[Record extracts Boundary: Start]

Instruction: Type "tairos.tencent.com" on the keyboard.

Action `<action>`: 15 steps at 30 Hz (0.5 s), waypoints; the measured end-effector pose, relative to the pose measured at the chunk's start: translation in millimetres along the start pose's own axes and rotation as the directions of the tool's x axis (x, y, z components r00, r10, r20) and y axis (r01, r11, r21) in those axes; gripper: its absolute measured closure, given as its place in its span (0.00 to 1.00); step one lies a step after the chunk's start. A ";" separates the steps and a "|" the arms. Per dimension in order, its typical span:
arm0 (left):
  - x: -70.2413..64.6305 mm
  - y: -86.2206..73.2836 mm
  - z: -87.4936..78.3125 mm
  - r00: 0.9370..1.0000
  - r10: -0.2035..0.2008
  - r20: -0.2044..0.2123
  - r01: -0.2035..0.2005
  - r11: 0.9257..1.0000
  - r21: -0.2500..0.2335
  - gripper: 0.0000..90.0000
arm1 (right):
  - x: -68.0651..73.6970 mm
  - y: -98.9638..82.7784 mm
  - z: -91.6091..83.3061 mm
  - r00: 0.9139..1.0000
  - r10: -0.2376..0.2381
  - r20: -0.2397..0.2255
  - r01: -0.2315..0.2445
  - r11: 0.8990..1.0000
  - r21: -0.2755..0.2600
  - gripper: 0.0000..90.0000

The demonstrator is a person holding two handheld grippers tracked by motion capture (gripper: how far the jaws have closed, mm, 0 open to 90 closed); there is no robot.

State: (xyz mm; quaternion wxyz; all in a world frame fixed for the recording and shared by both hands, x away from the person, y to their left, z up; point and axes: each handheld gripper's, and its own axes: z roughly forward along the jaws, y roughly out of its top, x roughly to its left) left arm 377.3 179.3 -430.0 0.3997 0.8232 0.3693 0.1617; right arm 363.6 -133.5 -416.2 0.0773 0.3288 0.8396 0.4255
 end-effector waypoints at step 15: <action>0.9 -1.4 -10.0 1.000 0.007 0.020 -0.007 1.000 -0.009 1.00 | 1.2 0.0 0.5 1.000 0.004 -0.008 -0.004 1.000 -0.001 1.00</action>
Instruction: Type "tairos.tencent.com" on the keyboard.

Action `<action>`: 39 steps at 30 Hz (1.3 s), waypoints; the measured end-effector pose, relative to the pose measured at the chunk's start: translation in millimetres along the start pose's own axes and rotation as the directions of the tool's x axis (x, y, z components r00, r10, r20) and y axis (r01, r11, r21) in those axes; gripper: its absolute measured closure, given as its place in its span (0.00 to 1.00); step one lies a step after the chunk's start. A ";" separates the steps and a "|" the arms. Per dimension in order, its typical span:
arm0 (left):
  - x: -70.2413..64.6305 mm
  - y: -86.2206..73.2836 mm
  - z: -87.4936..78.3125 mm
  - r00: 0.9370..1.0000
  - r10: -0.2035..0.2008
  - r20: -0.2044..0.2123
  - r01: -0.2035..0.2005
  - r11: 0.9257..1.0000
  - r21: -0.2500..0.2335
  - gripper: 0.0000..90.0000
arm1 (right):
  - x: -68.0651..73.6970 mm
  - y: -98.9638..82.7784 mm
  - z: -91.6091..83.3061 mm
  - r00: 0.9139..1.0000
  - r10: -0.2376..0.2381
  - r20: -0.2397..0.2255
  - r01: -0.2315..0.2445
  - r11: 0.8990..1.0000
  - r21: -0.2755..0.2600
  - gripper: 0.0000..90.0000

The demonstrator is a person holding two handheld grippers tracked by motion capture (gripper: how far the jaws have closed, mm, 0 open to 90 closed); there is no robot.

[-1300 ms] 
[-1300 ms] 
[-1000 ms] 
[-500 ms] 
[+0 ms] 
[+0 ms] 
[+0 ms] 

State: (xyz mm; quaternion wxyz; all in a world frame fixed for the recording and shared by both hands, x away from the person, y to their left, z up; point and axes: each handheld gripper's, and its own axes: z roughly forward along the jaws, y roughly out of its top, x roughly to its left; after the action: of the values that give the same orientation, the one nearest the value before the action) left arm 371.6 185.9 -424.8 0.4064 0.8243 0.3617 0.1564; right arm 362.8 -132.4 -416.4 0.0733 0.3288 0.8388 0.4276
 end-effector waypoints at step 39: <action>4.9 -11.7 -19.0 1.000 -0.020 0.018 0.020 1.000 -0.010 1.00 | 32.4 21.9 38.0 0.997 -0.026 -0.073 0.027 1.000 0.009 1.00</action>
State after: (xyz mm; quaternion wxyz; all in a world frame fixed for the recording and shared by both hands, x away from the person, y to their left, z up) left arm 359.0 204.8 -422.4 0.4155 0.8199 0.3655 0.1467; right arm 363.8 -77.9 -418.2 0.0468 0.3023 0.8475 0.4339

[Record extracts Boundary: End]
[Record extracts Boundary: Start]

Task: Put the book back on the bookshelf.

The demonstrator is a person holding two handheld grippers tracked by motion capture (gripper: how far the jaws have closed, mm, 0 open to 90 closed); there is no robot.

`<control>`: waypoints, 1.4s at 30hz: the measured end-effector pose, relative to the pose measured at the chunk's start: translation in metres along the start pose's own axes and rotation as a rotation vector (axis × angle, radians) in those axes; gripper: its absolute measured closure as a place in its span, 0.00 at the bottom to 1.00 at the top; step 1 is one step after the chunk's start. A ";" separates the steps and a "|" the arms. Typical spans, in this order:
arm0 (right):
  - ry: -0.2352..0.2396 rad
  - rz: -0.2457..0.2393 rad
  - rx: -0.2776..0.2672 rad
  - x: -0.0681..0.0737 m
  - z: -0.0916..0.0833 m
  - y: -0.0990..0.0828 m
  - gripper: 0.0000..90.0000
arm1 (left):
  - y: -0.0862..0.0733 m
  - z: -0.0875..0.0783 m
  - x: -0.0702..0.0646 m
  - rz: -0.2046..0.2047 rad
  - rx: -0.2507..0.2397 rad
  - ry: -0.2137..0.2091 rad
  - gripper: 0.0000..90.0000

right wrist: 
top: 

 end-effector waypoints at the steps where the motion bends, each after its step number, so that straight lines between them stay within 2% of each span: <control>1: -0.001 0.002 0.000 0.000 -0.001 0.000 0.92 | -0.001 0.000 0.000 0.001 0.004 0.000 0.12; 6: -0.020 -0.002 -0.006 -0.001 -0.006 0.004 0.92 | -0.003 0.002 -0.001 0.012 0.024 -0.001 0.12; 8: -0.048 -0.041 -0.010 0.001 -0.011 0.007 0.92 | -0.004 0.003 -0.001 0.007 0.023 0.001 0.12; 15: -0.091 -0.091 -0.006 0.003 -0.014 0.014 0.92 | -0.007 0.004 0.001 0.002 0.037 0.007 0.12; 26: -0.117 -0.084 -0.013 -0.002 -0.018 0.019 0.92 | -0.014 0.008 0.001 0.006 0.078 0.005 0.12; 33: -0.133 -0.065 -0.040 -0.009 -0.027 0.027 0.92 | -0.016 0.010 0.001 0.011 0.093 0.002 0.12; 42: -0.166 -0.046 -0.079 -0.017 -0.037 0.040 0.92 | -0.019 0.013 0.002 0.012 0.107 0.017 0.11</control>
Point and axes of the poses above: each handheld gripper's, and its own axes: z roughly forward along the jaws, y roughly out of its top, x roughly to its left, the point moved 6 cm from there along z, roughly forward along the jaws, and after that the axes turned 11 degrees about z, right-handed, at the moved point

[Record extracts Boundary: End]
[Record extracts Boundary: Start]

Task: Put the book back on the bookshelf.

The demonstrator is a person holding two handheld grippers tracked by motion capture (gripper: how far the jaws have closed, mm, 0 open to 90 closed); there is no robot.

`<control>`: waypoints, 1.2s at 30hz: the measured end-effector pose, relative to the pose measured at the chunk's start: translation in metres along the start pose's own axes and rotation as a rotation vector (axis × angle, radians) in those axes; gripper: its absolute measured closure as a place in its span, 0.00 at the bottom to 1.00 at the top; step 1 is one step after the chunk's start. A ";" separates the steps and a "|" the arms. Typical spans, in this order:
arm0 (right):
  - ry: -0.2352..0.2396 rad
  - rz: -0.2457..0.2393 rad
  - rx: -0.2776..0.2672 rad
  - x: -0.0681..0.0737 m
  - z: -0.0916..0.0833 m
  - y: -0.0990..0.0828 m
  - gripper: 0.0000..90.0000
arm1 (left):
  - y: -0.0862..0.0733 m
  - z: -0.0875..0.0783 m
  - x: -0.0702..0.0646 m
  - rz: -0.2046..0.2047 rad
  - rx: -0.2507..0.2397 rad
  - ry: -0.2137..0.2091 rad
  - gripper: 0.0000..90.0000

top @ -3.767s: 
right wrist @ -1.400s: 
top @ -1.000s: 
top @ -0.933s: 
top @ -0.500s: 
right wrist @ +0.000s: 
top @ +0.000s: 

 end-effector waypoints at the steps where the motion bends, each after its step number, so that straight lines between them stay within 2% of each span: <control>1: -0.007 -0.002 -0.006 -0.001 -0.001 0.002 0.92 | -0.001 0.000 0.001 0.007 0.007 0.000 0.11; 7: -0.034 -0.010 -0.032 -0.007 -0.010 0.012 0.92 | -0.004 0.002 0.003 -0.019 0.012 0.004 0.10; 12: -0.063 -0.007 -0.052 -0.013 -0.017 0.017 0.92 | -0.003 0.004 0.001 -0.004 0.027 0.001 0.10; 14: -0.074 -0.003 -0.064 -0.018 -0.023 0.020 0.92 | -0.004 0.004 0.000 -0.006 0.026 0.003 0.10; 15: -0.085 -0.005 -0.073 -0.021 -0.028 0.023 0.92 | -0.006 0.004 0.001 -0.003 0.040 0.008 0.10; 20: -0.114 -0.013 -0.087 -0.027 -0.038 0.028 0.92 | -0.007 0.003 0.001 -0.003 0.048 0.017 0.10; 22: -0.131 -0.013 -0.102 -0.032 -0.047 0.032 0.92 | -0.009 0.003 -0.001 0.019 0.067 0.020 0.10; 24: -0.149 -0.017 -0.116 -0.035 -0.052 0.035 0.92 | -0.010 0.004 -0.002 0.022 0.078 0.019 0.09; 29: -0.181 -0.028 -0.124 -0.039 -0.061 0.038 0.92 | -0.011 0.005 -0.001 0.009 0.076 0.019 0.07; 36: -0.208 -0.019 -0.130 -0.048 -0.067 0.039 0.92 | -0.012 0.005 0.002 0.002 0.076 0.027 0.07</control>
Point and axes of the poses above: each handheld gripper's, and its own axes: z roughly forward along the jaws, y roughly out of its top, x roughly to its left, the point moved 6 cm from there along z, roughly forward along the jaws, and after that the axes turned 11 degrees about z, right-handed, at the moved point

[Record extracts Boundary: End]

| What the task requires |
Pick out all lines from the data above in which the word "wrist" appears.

| Output of the task |
right wrist: 
right wrist @ -1.400s: 
right wrist @ +0.000s: 

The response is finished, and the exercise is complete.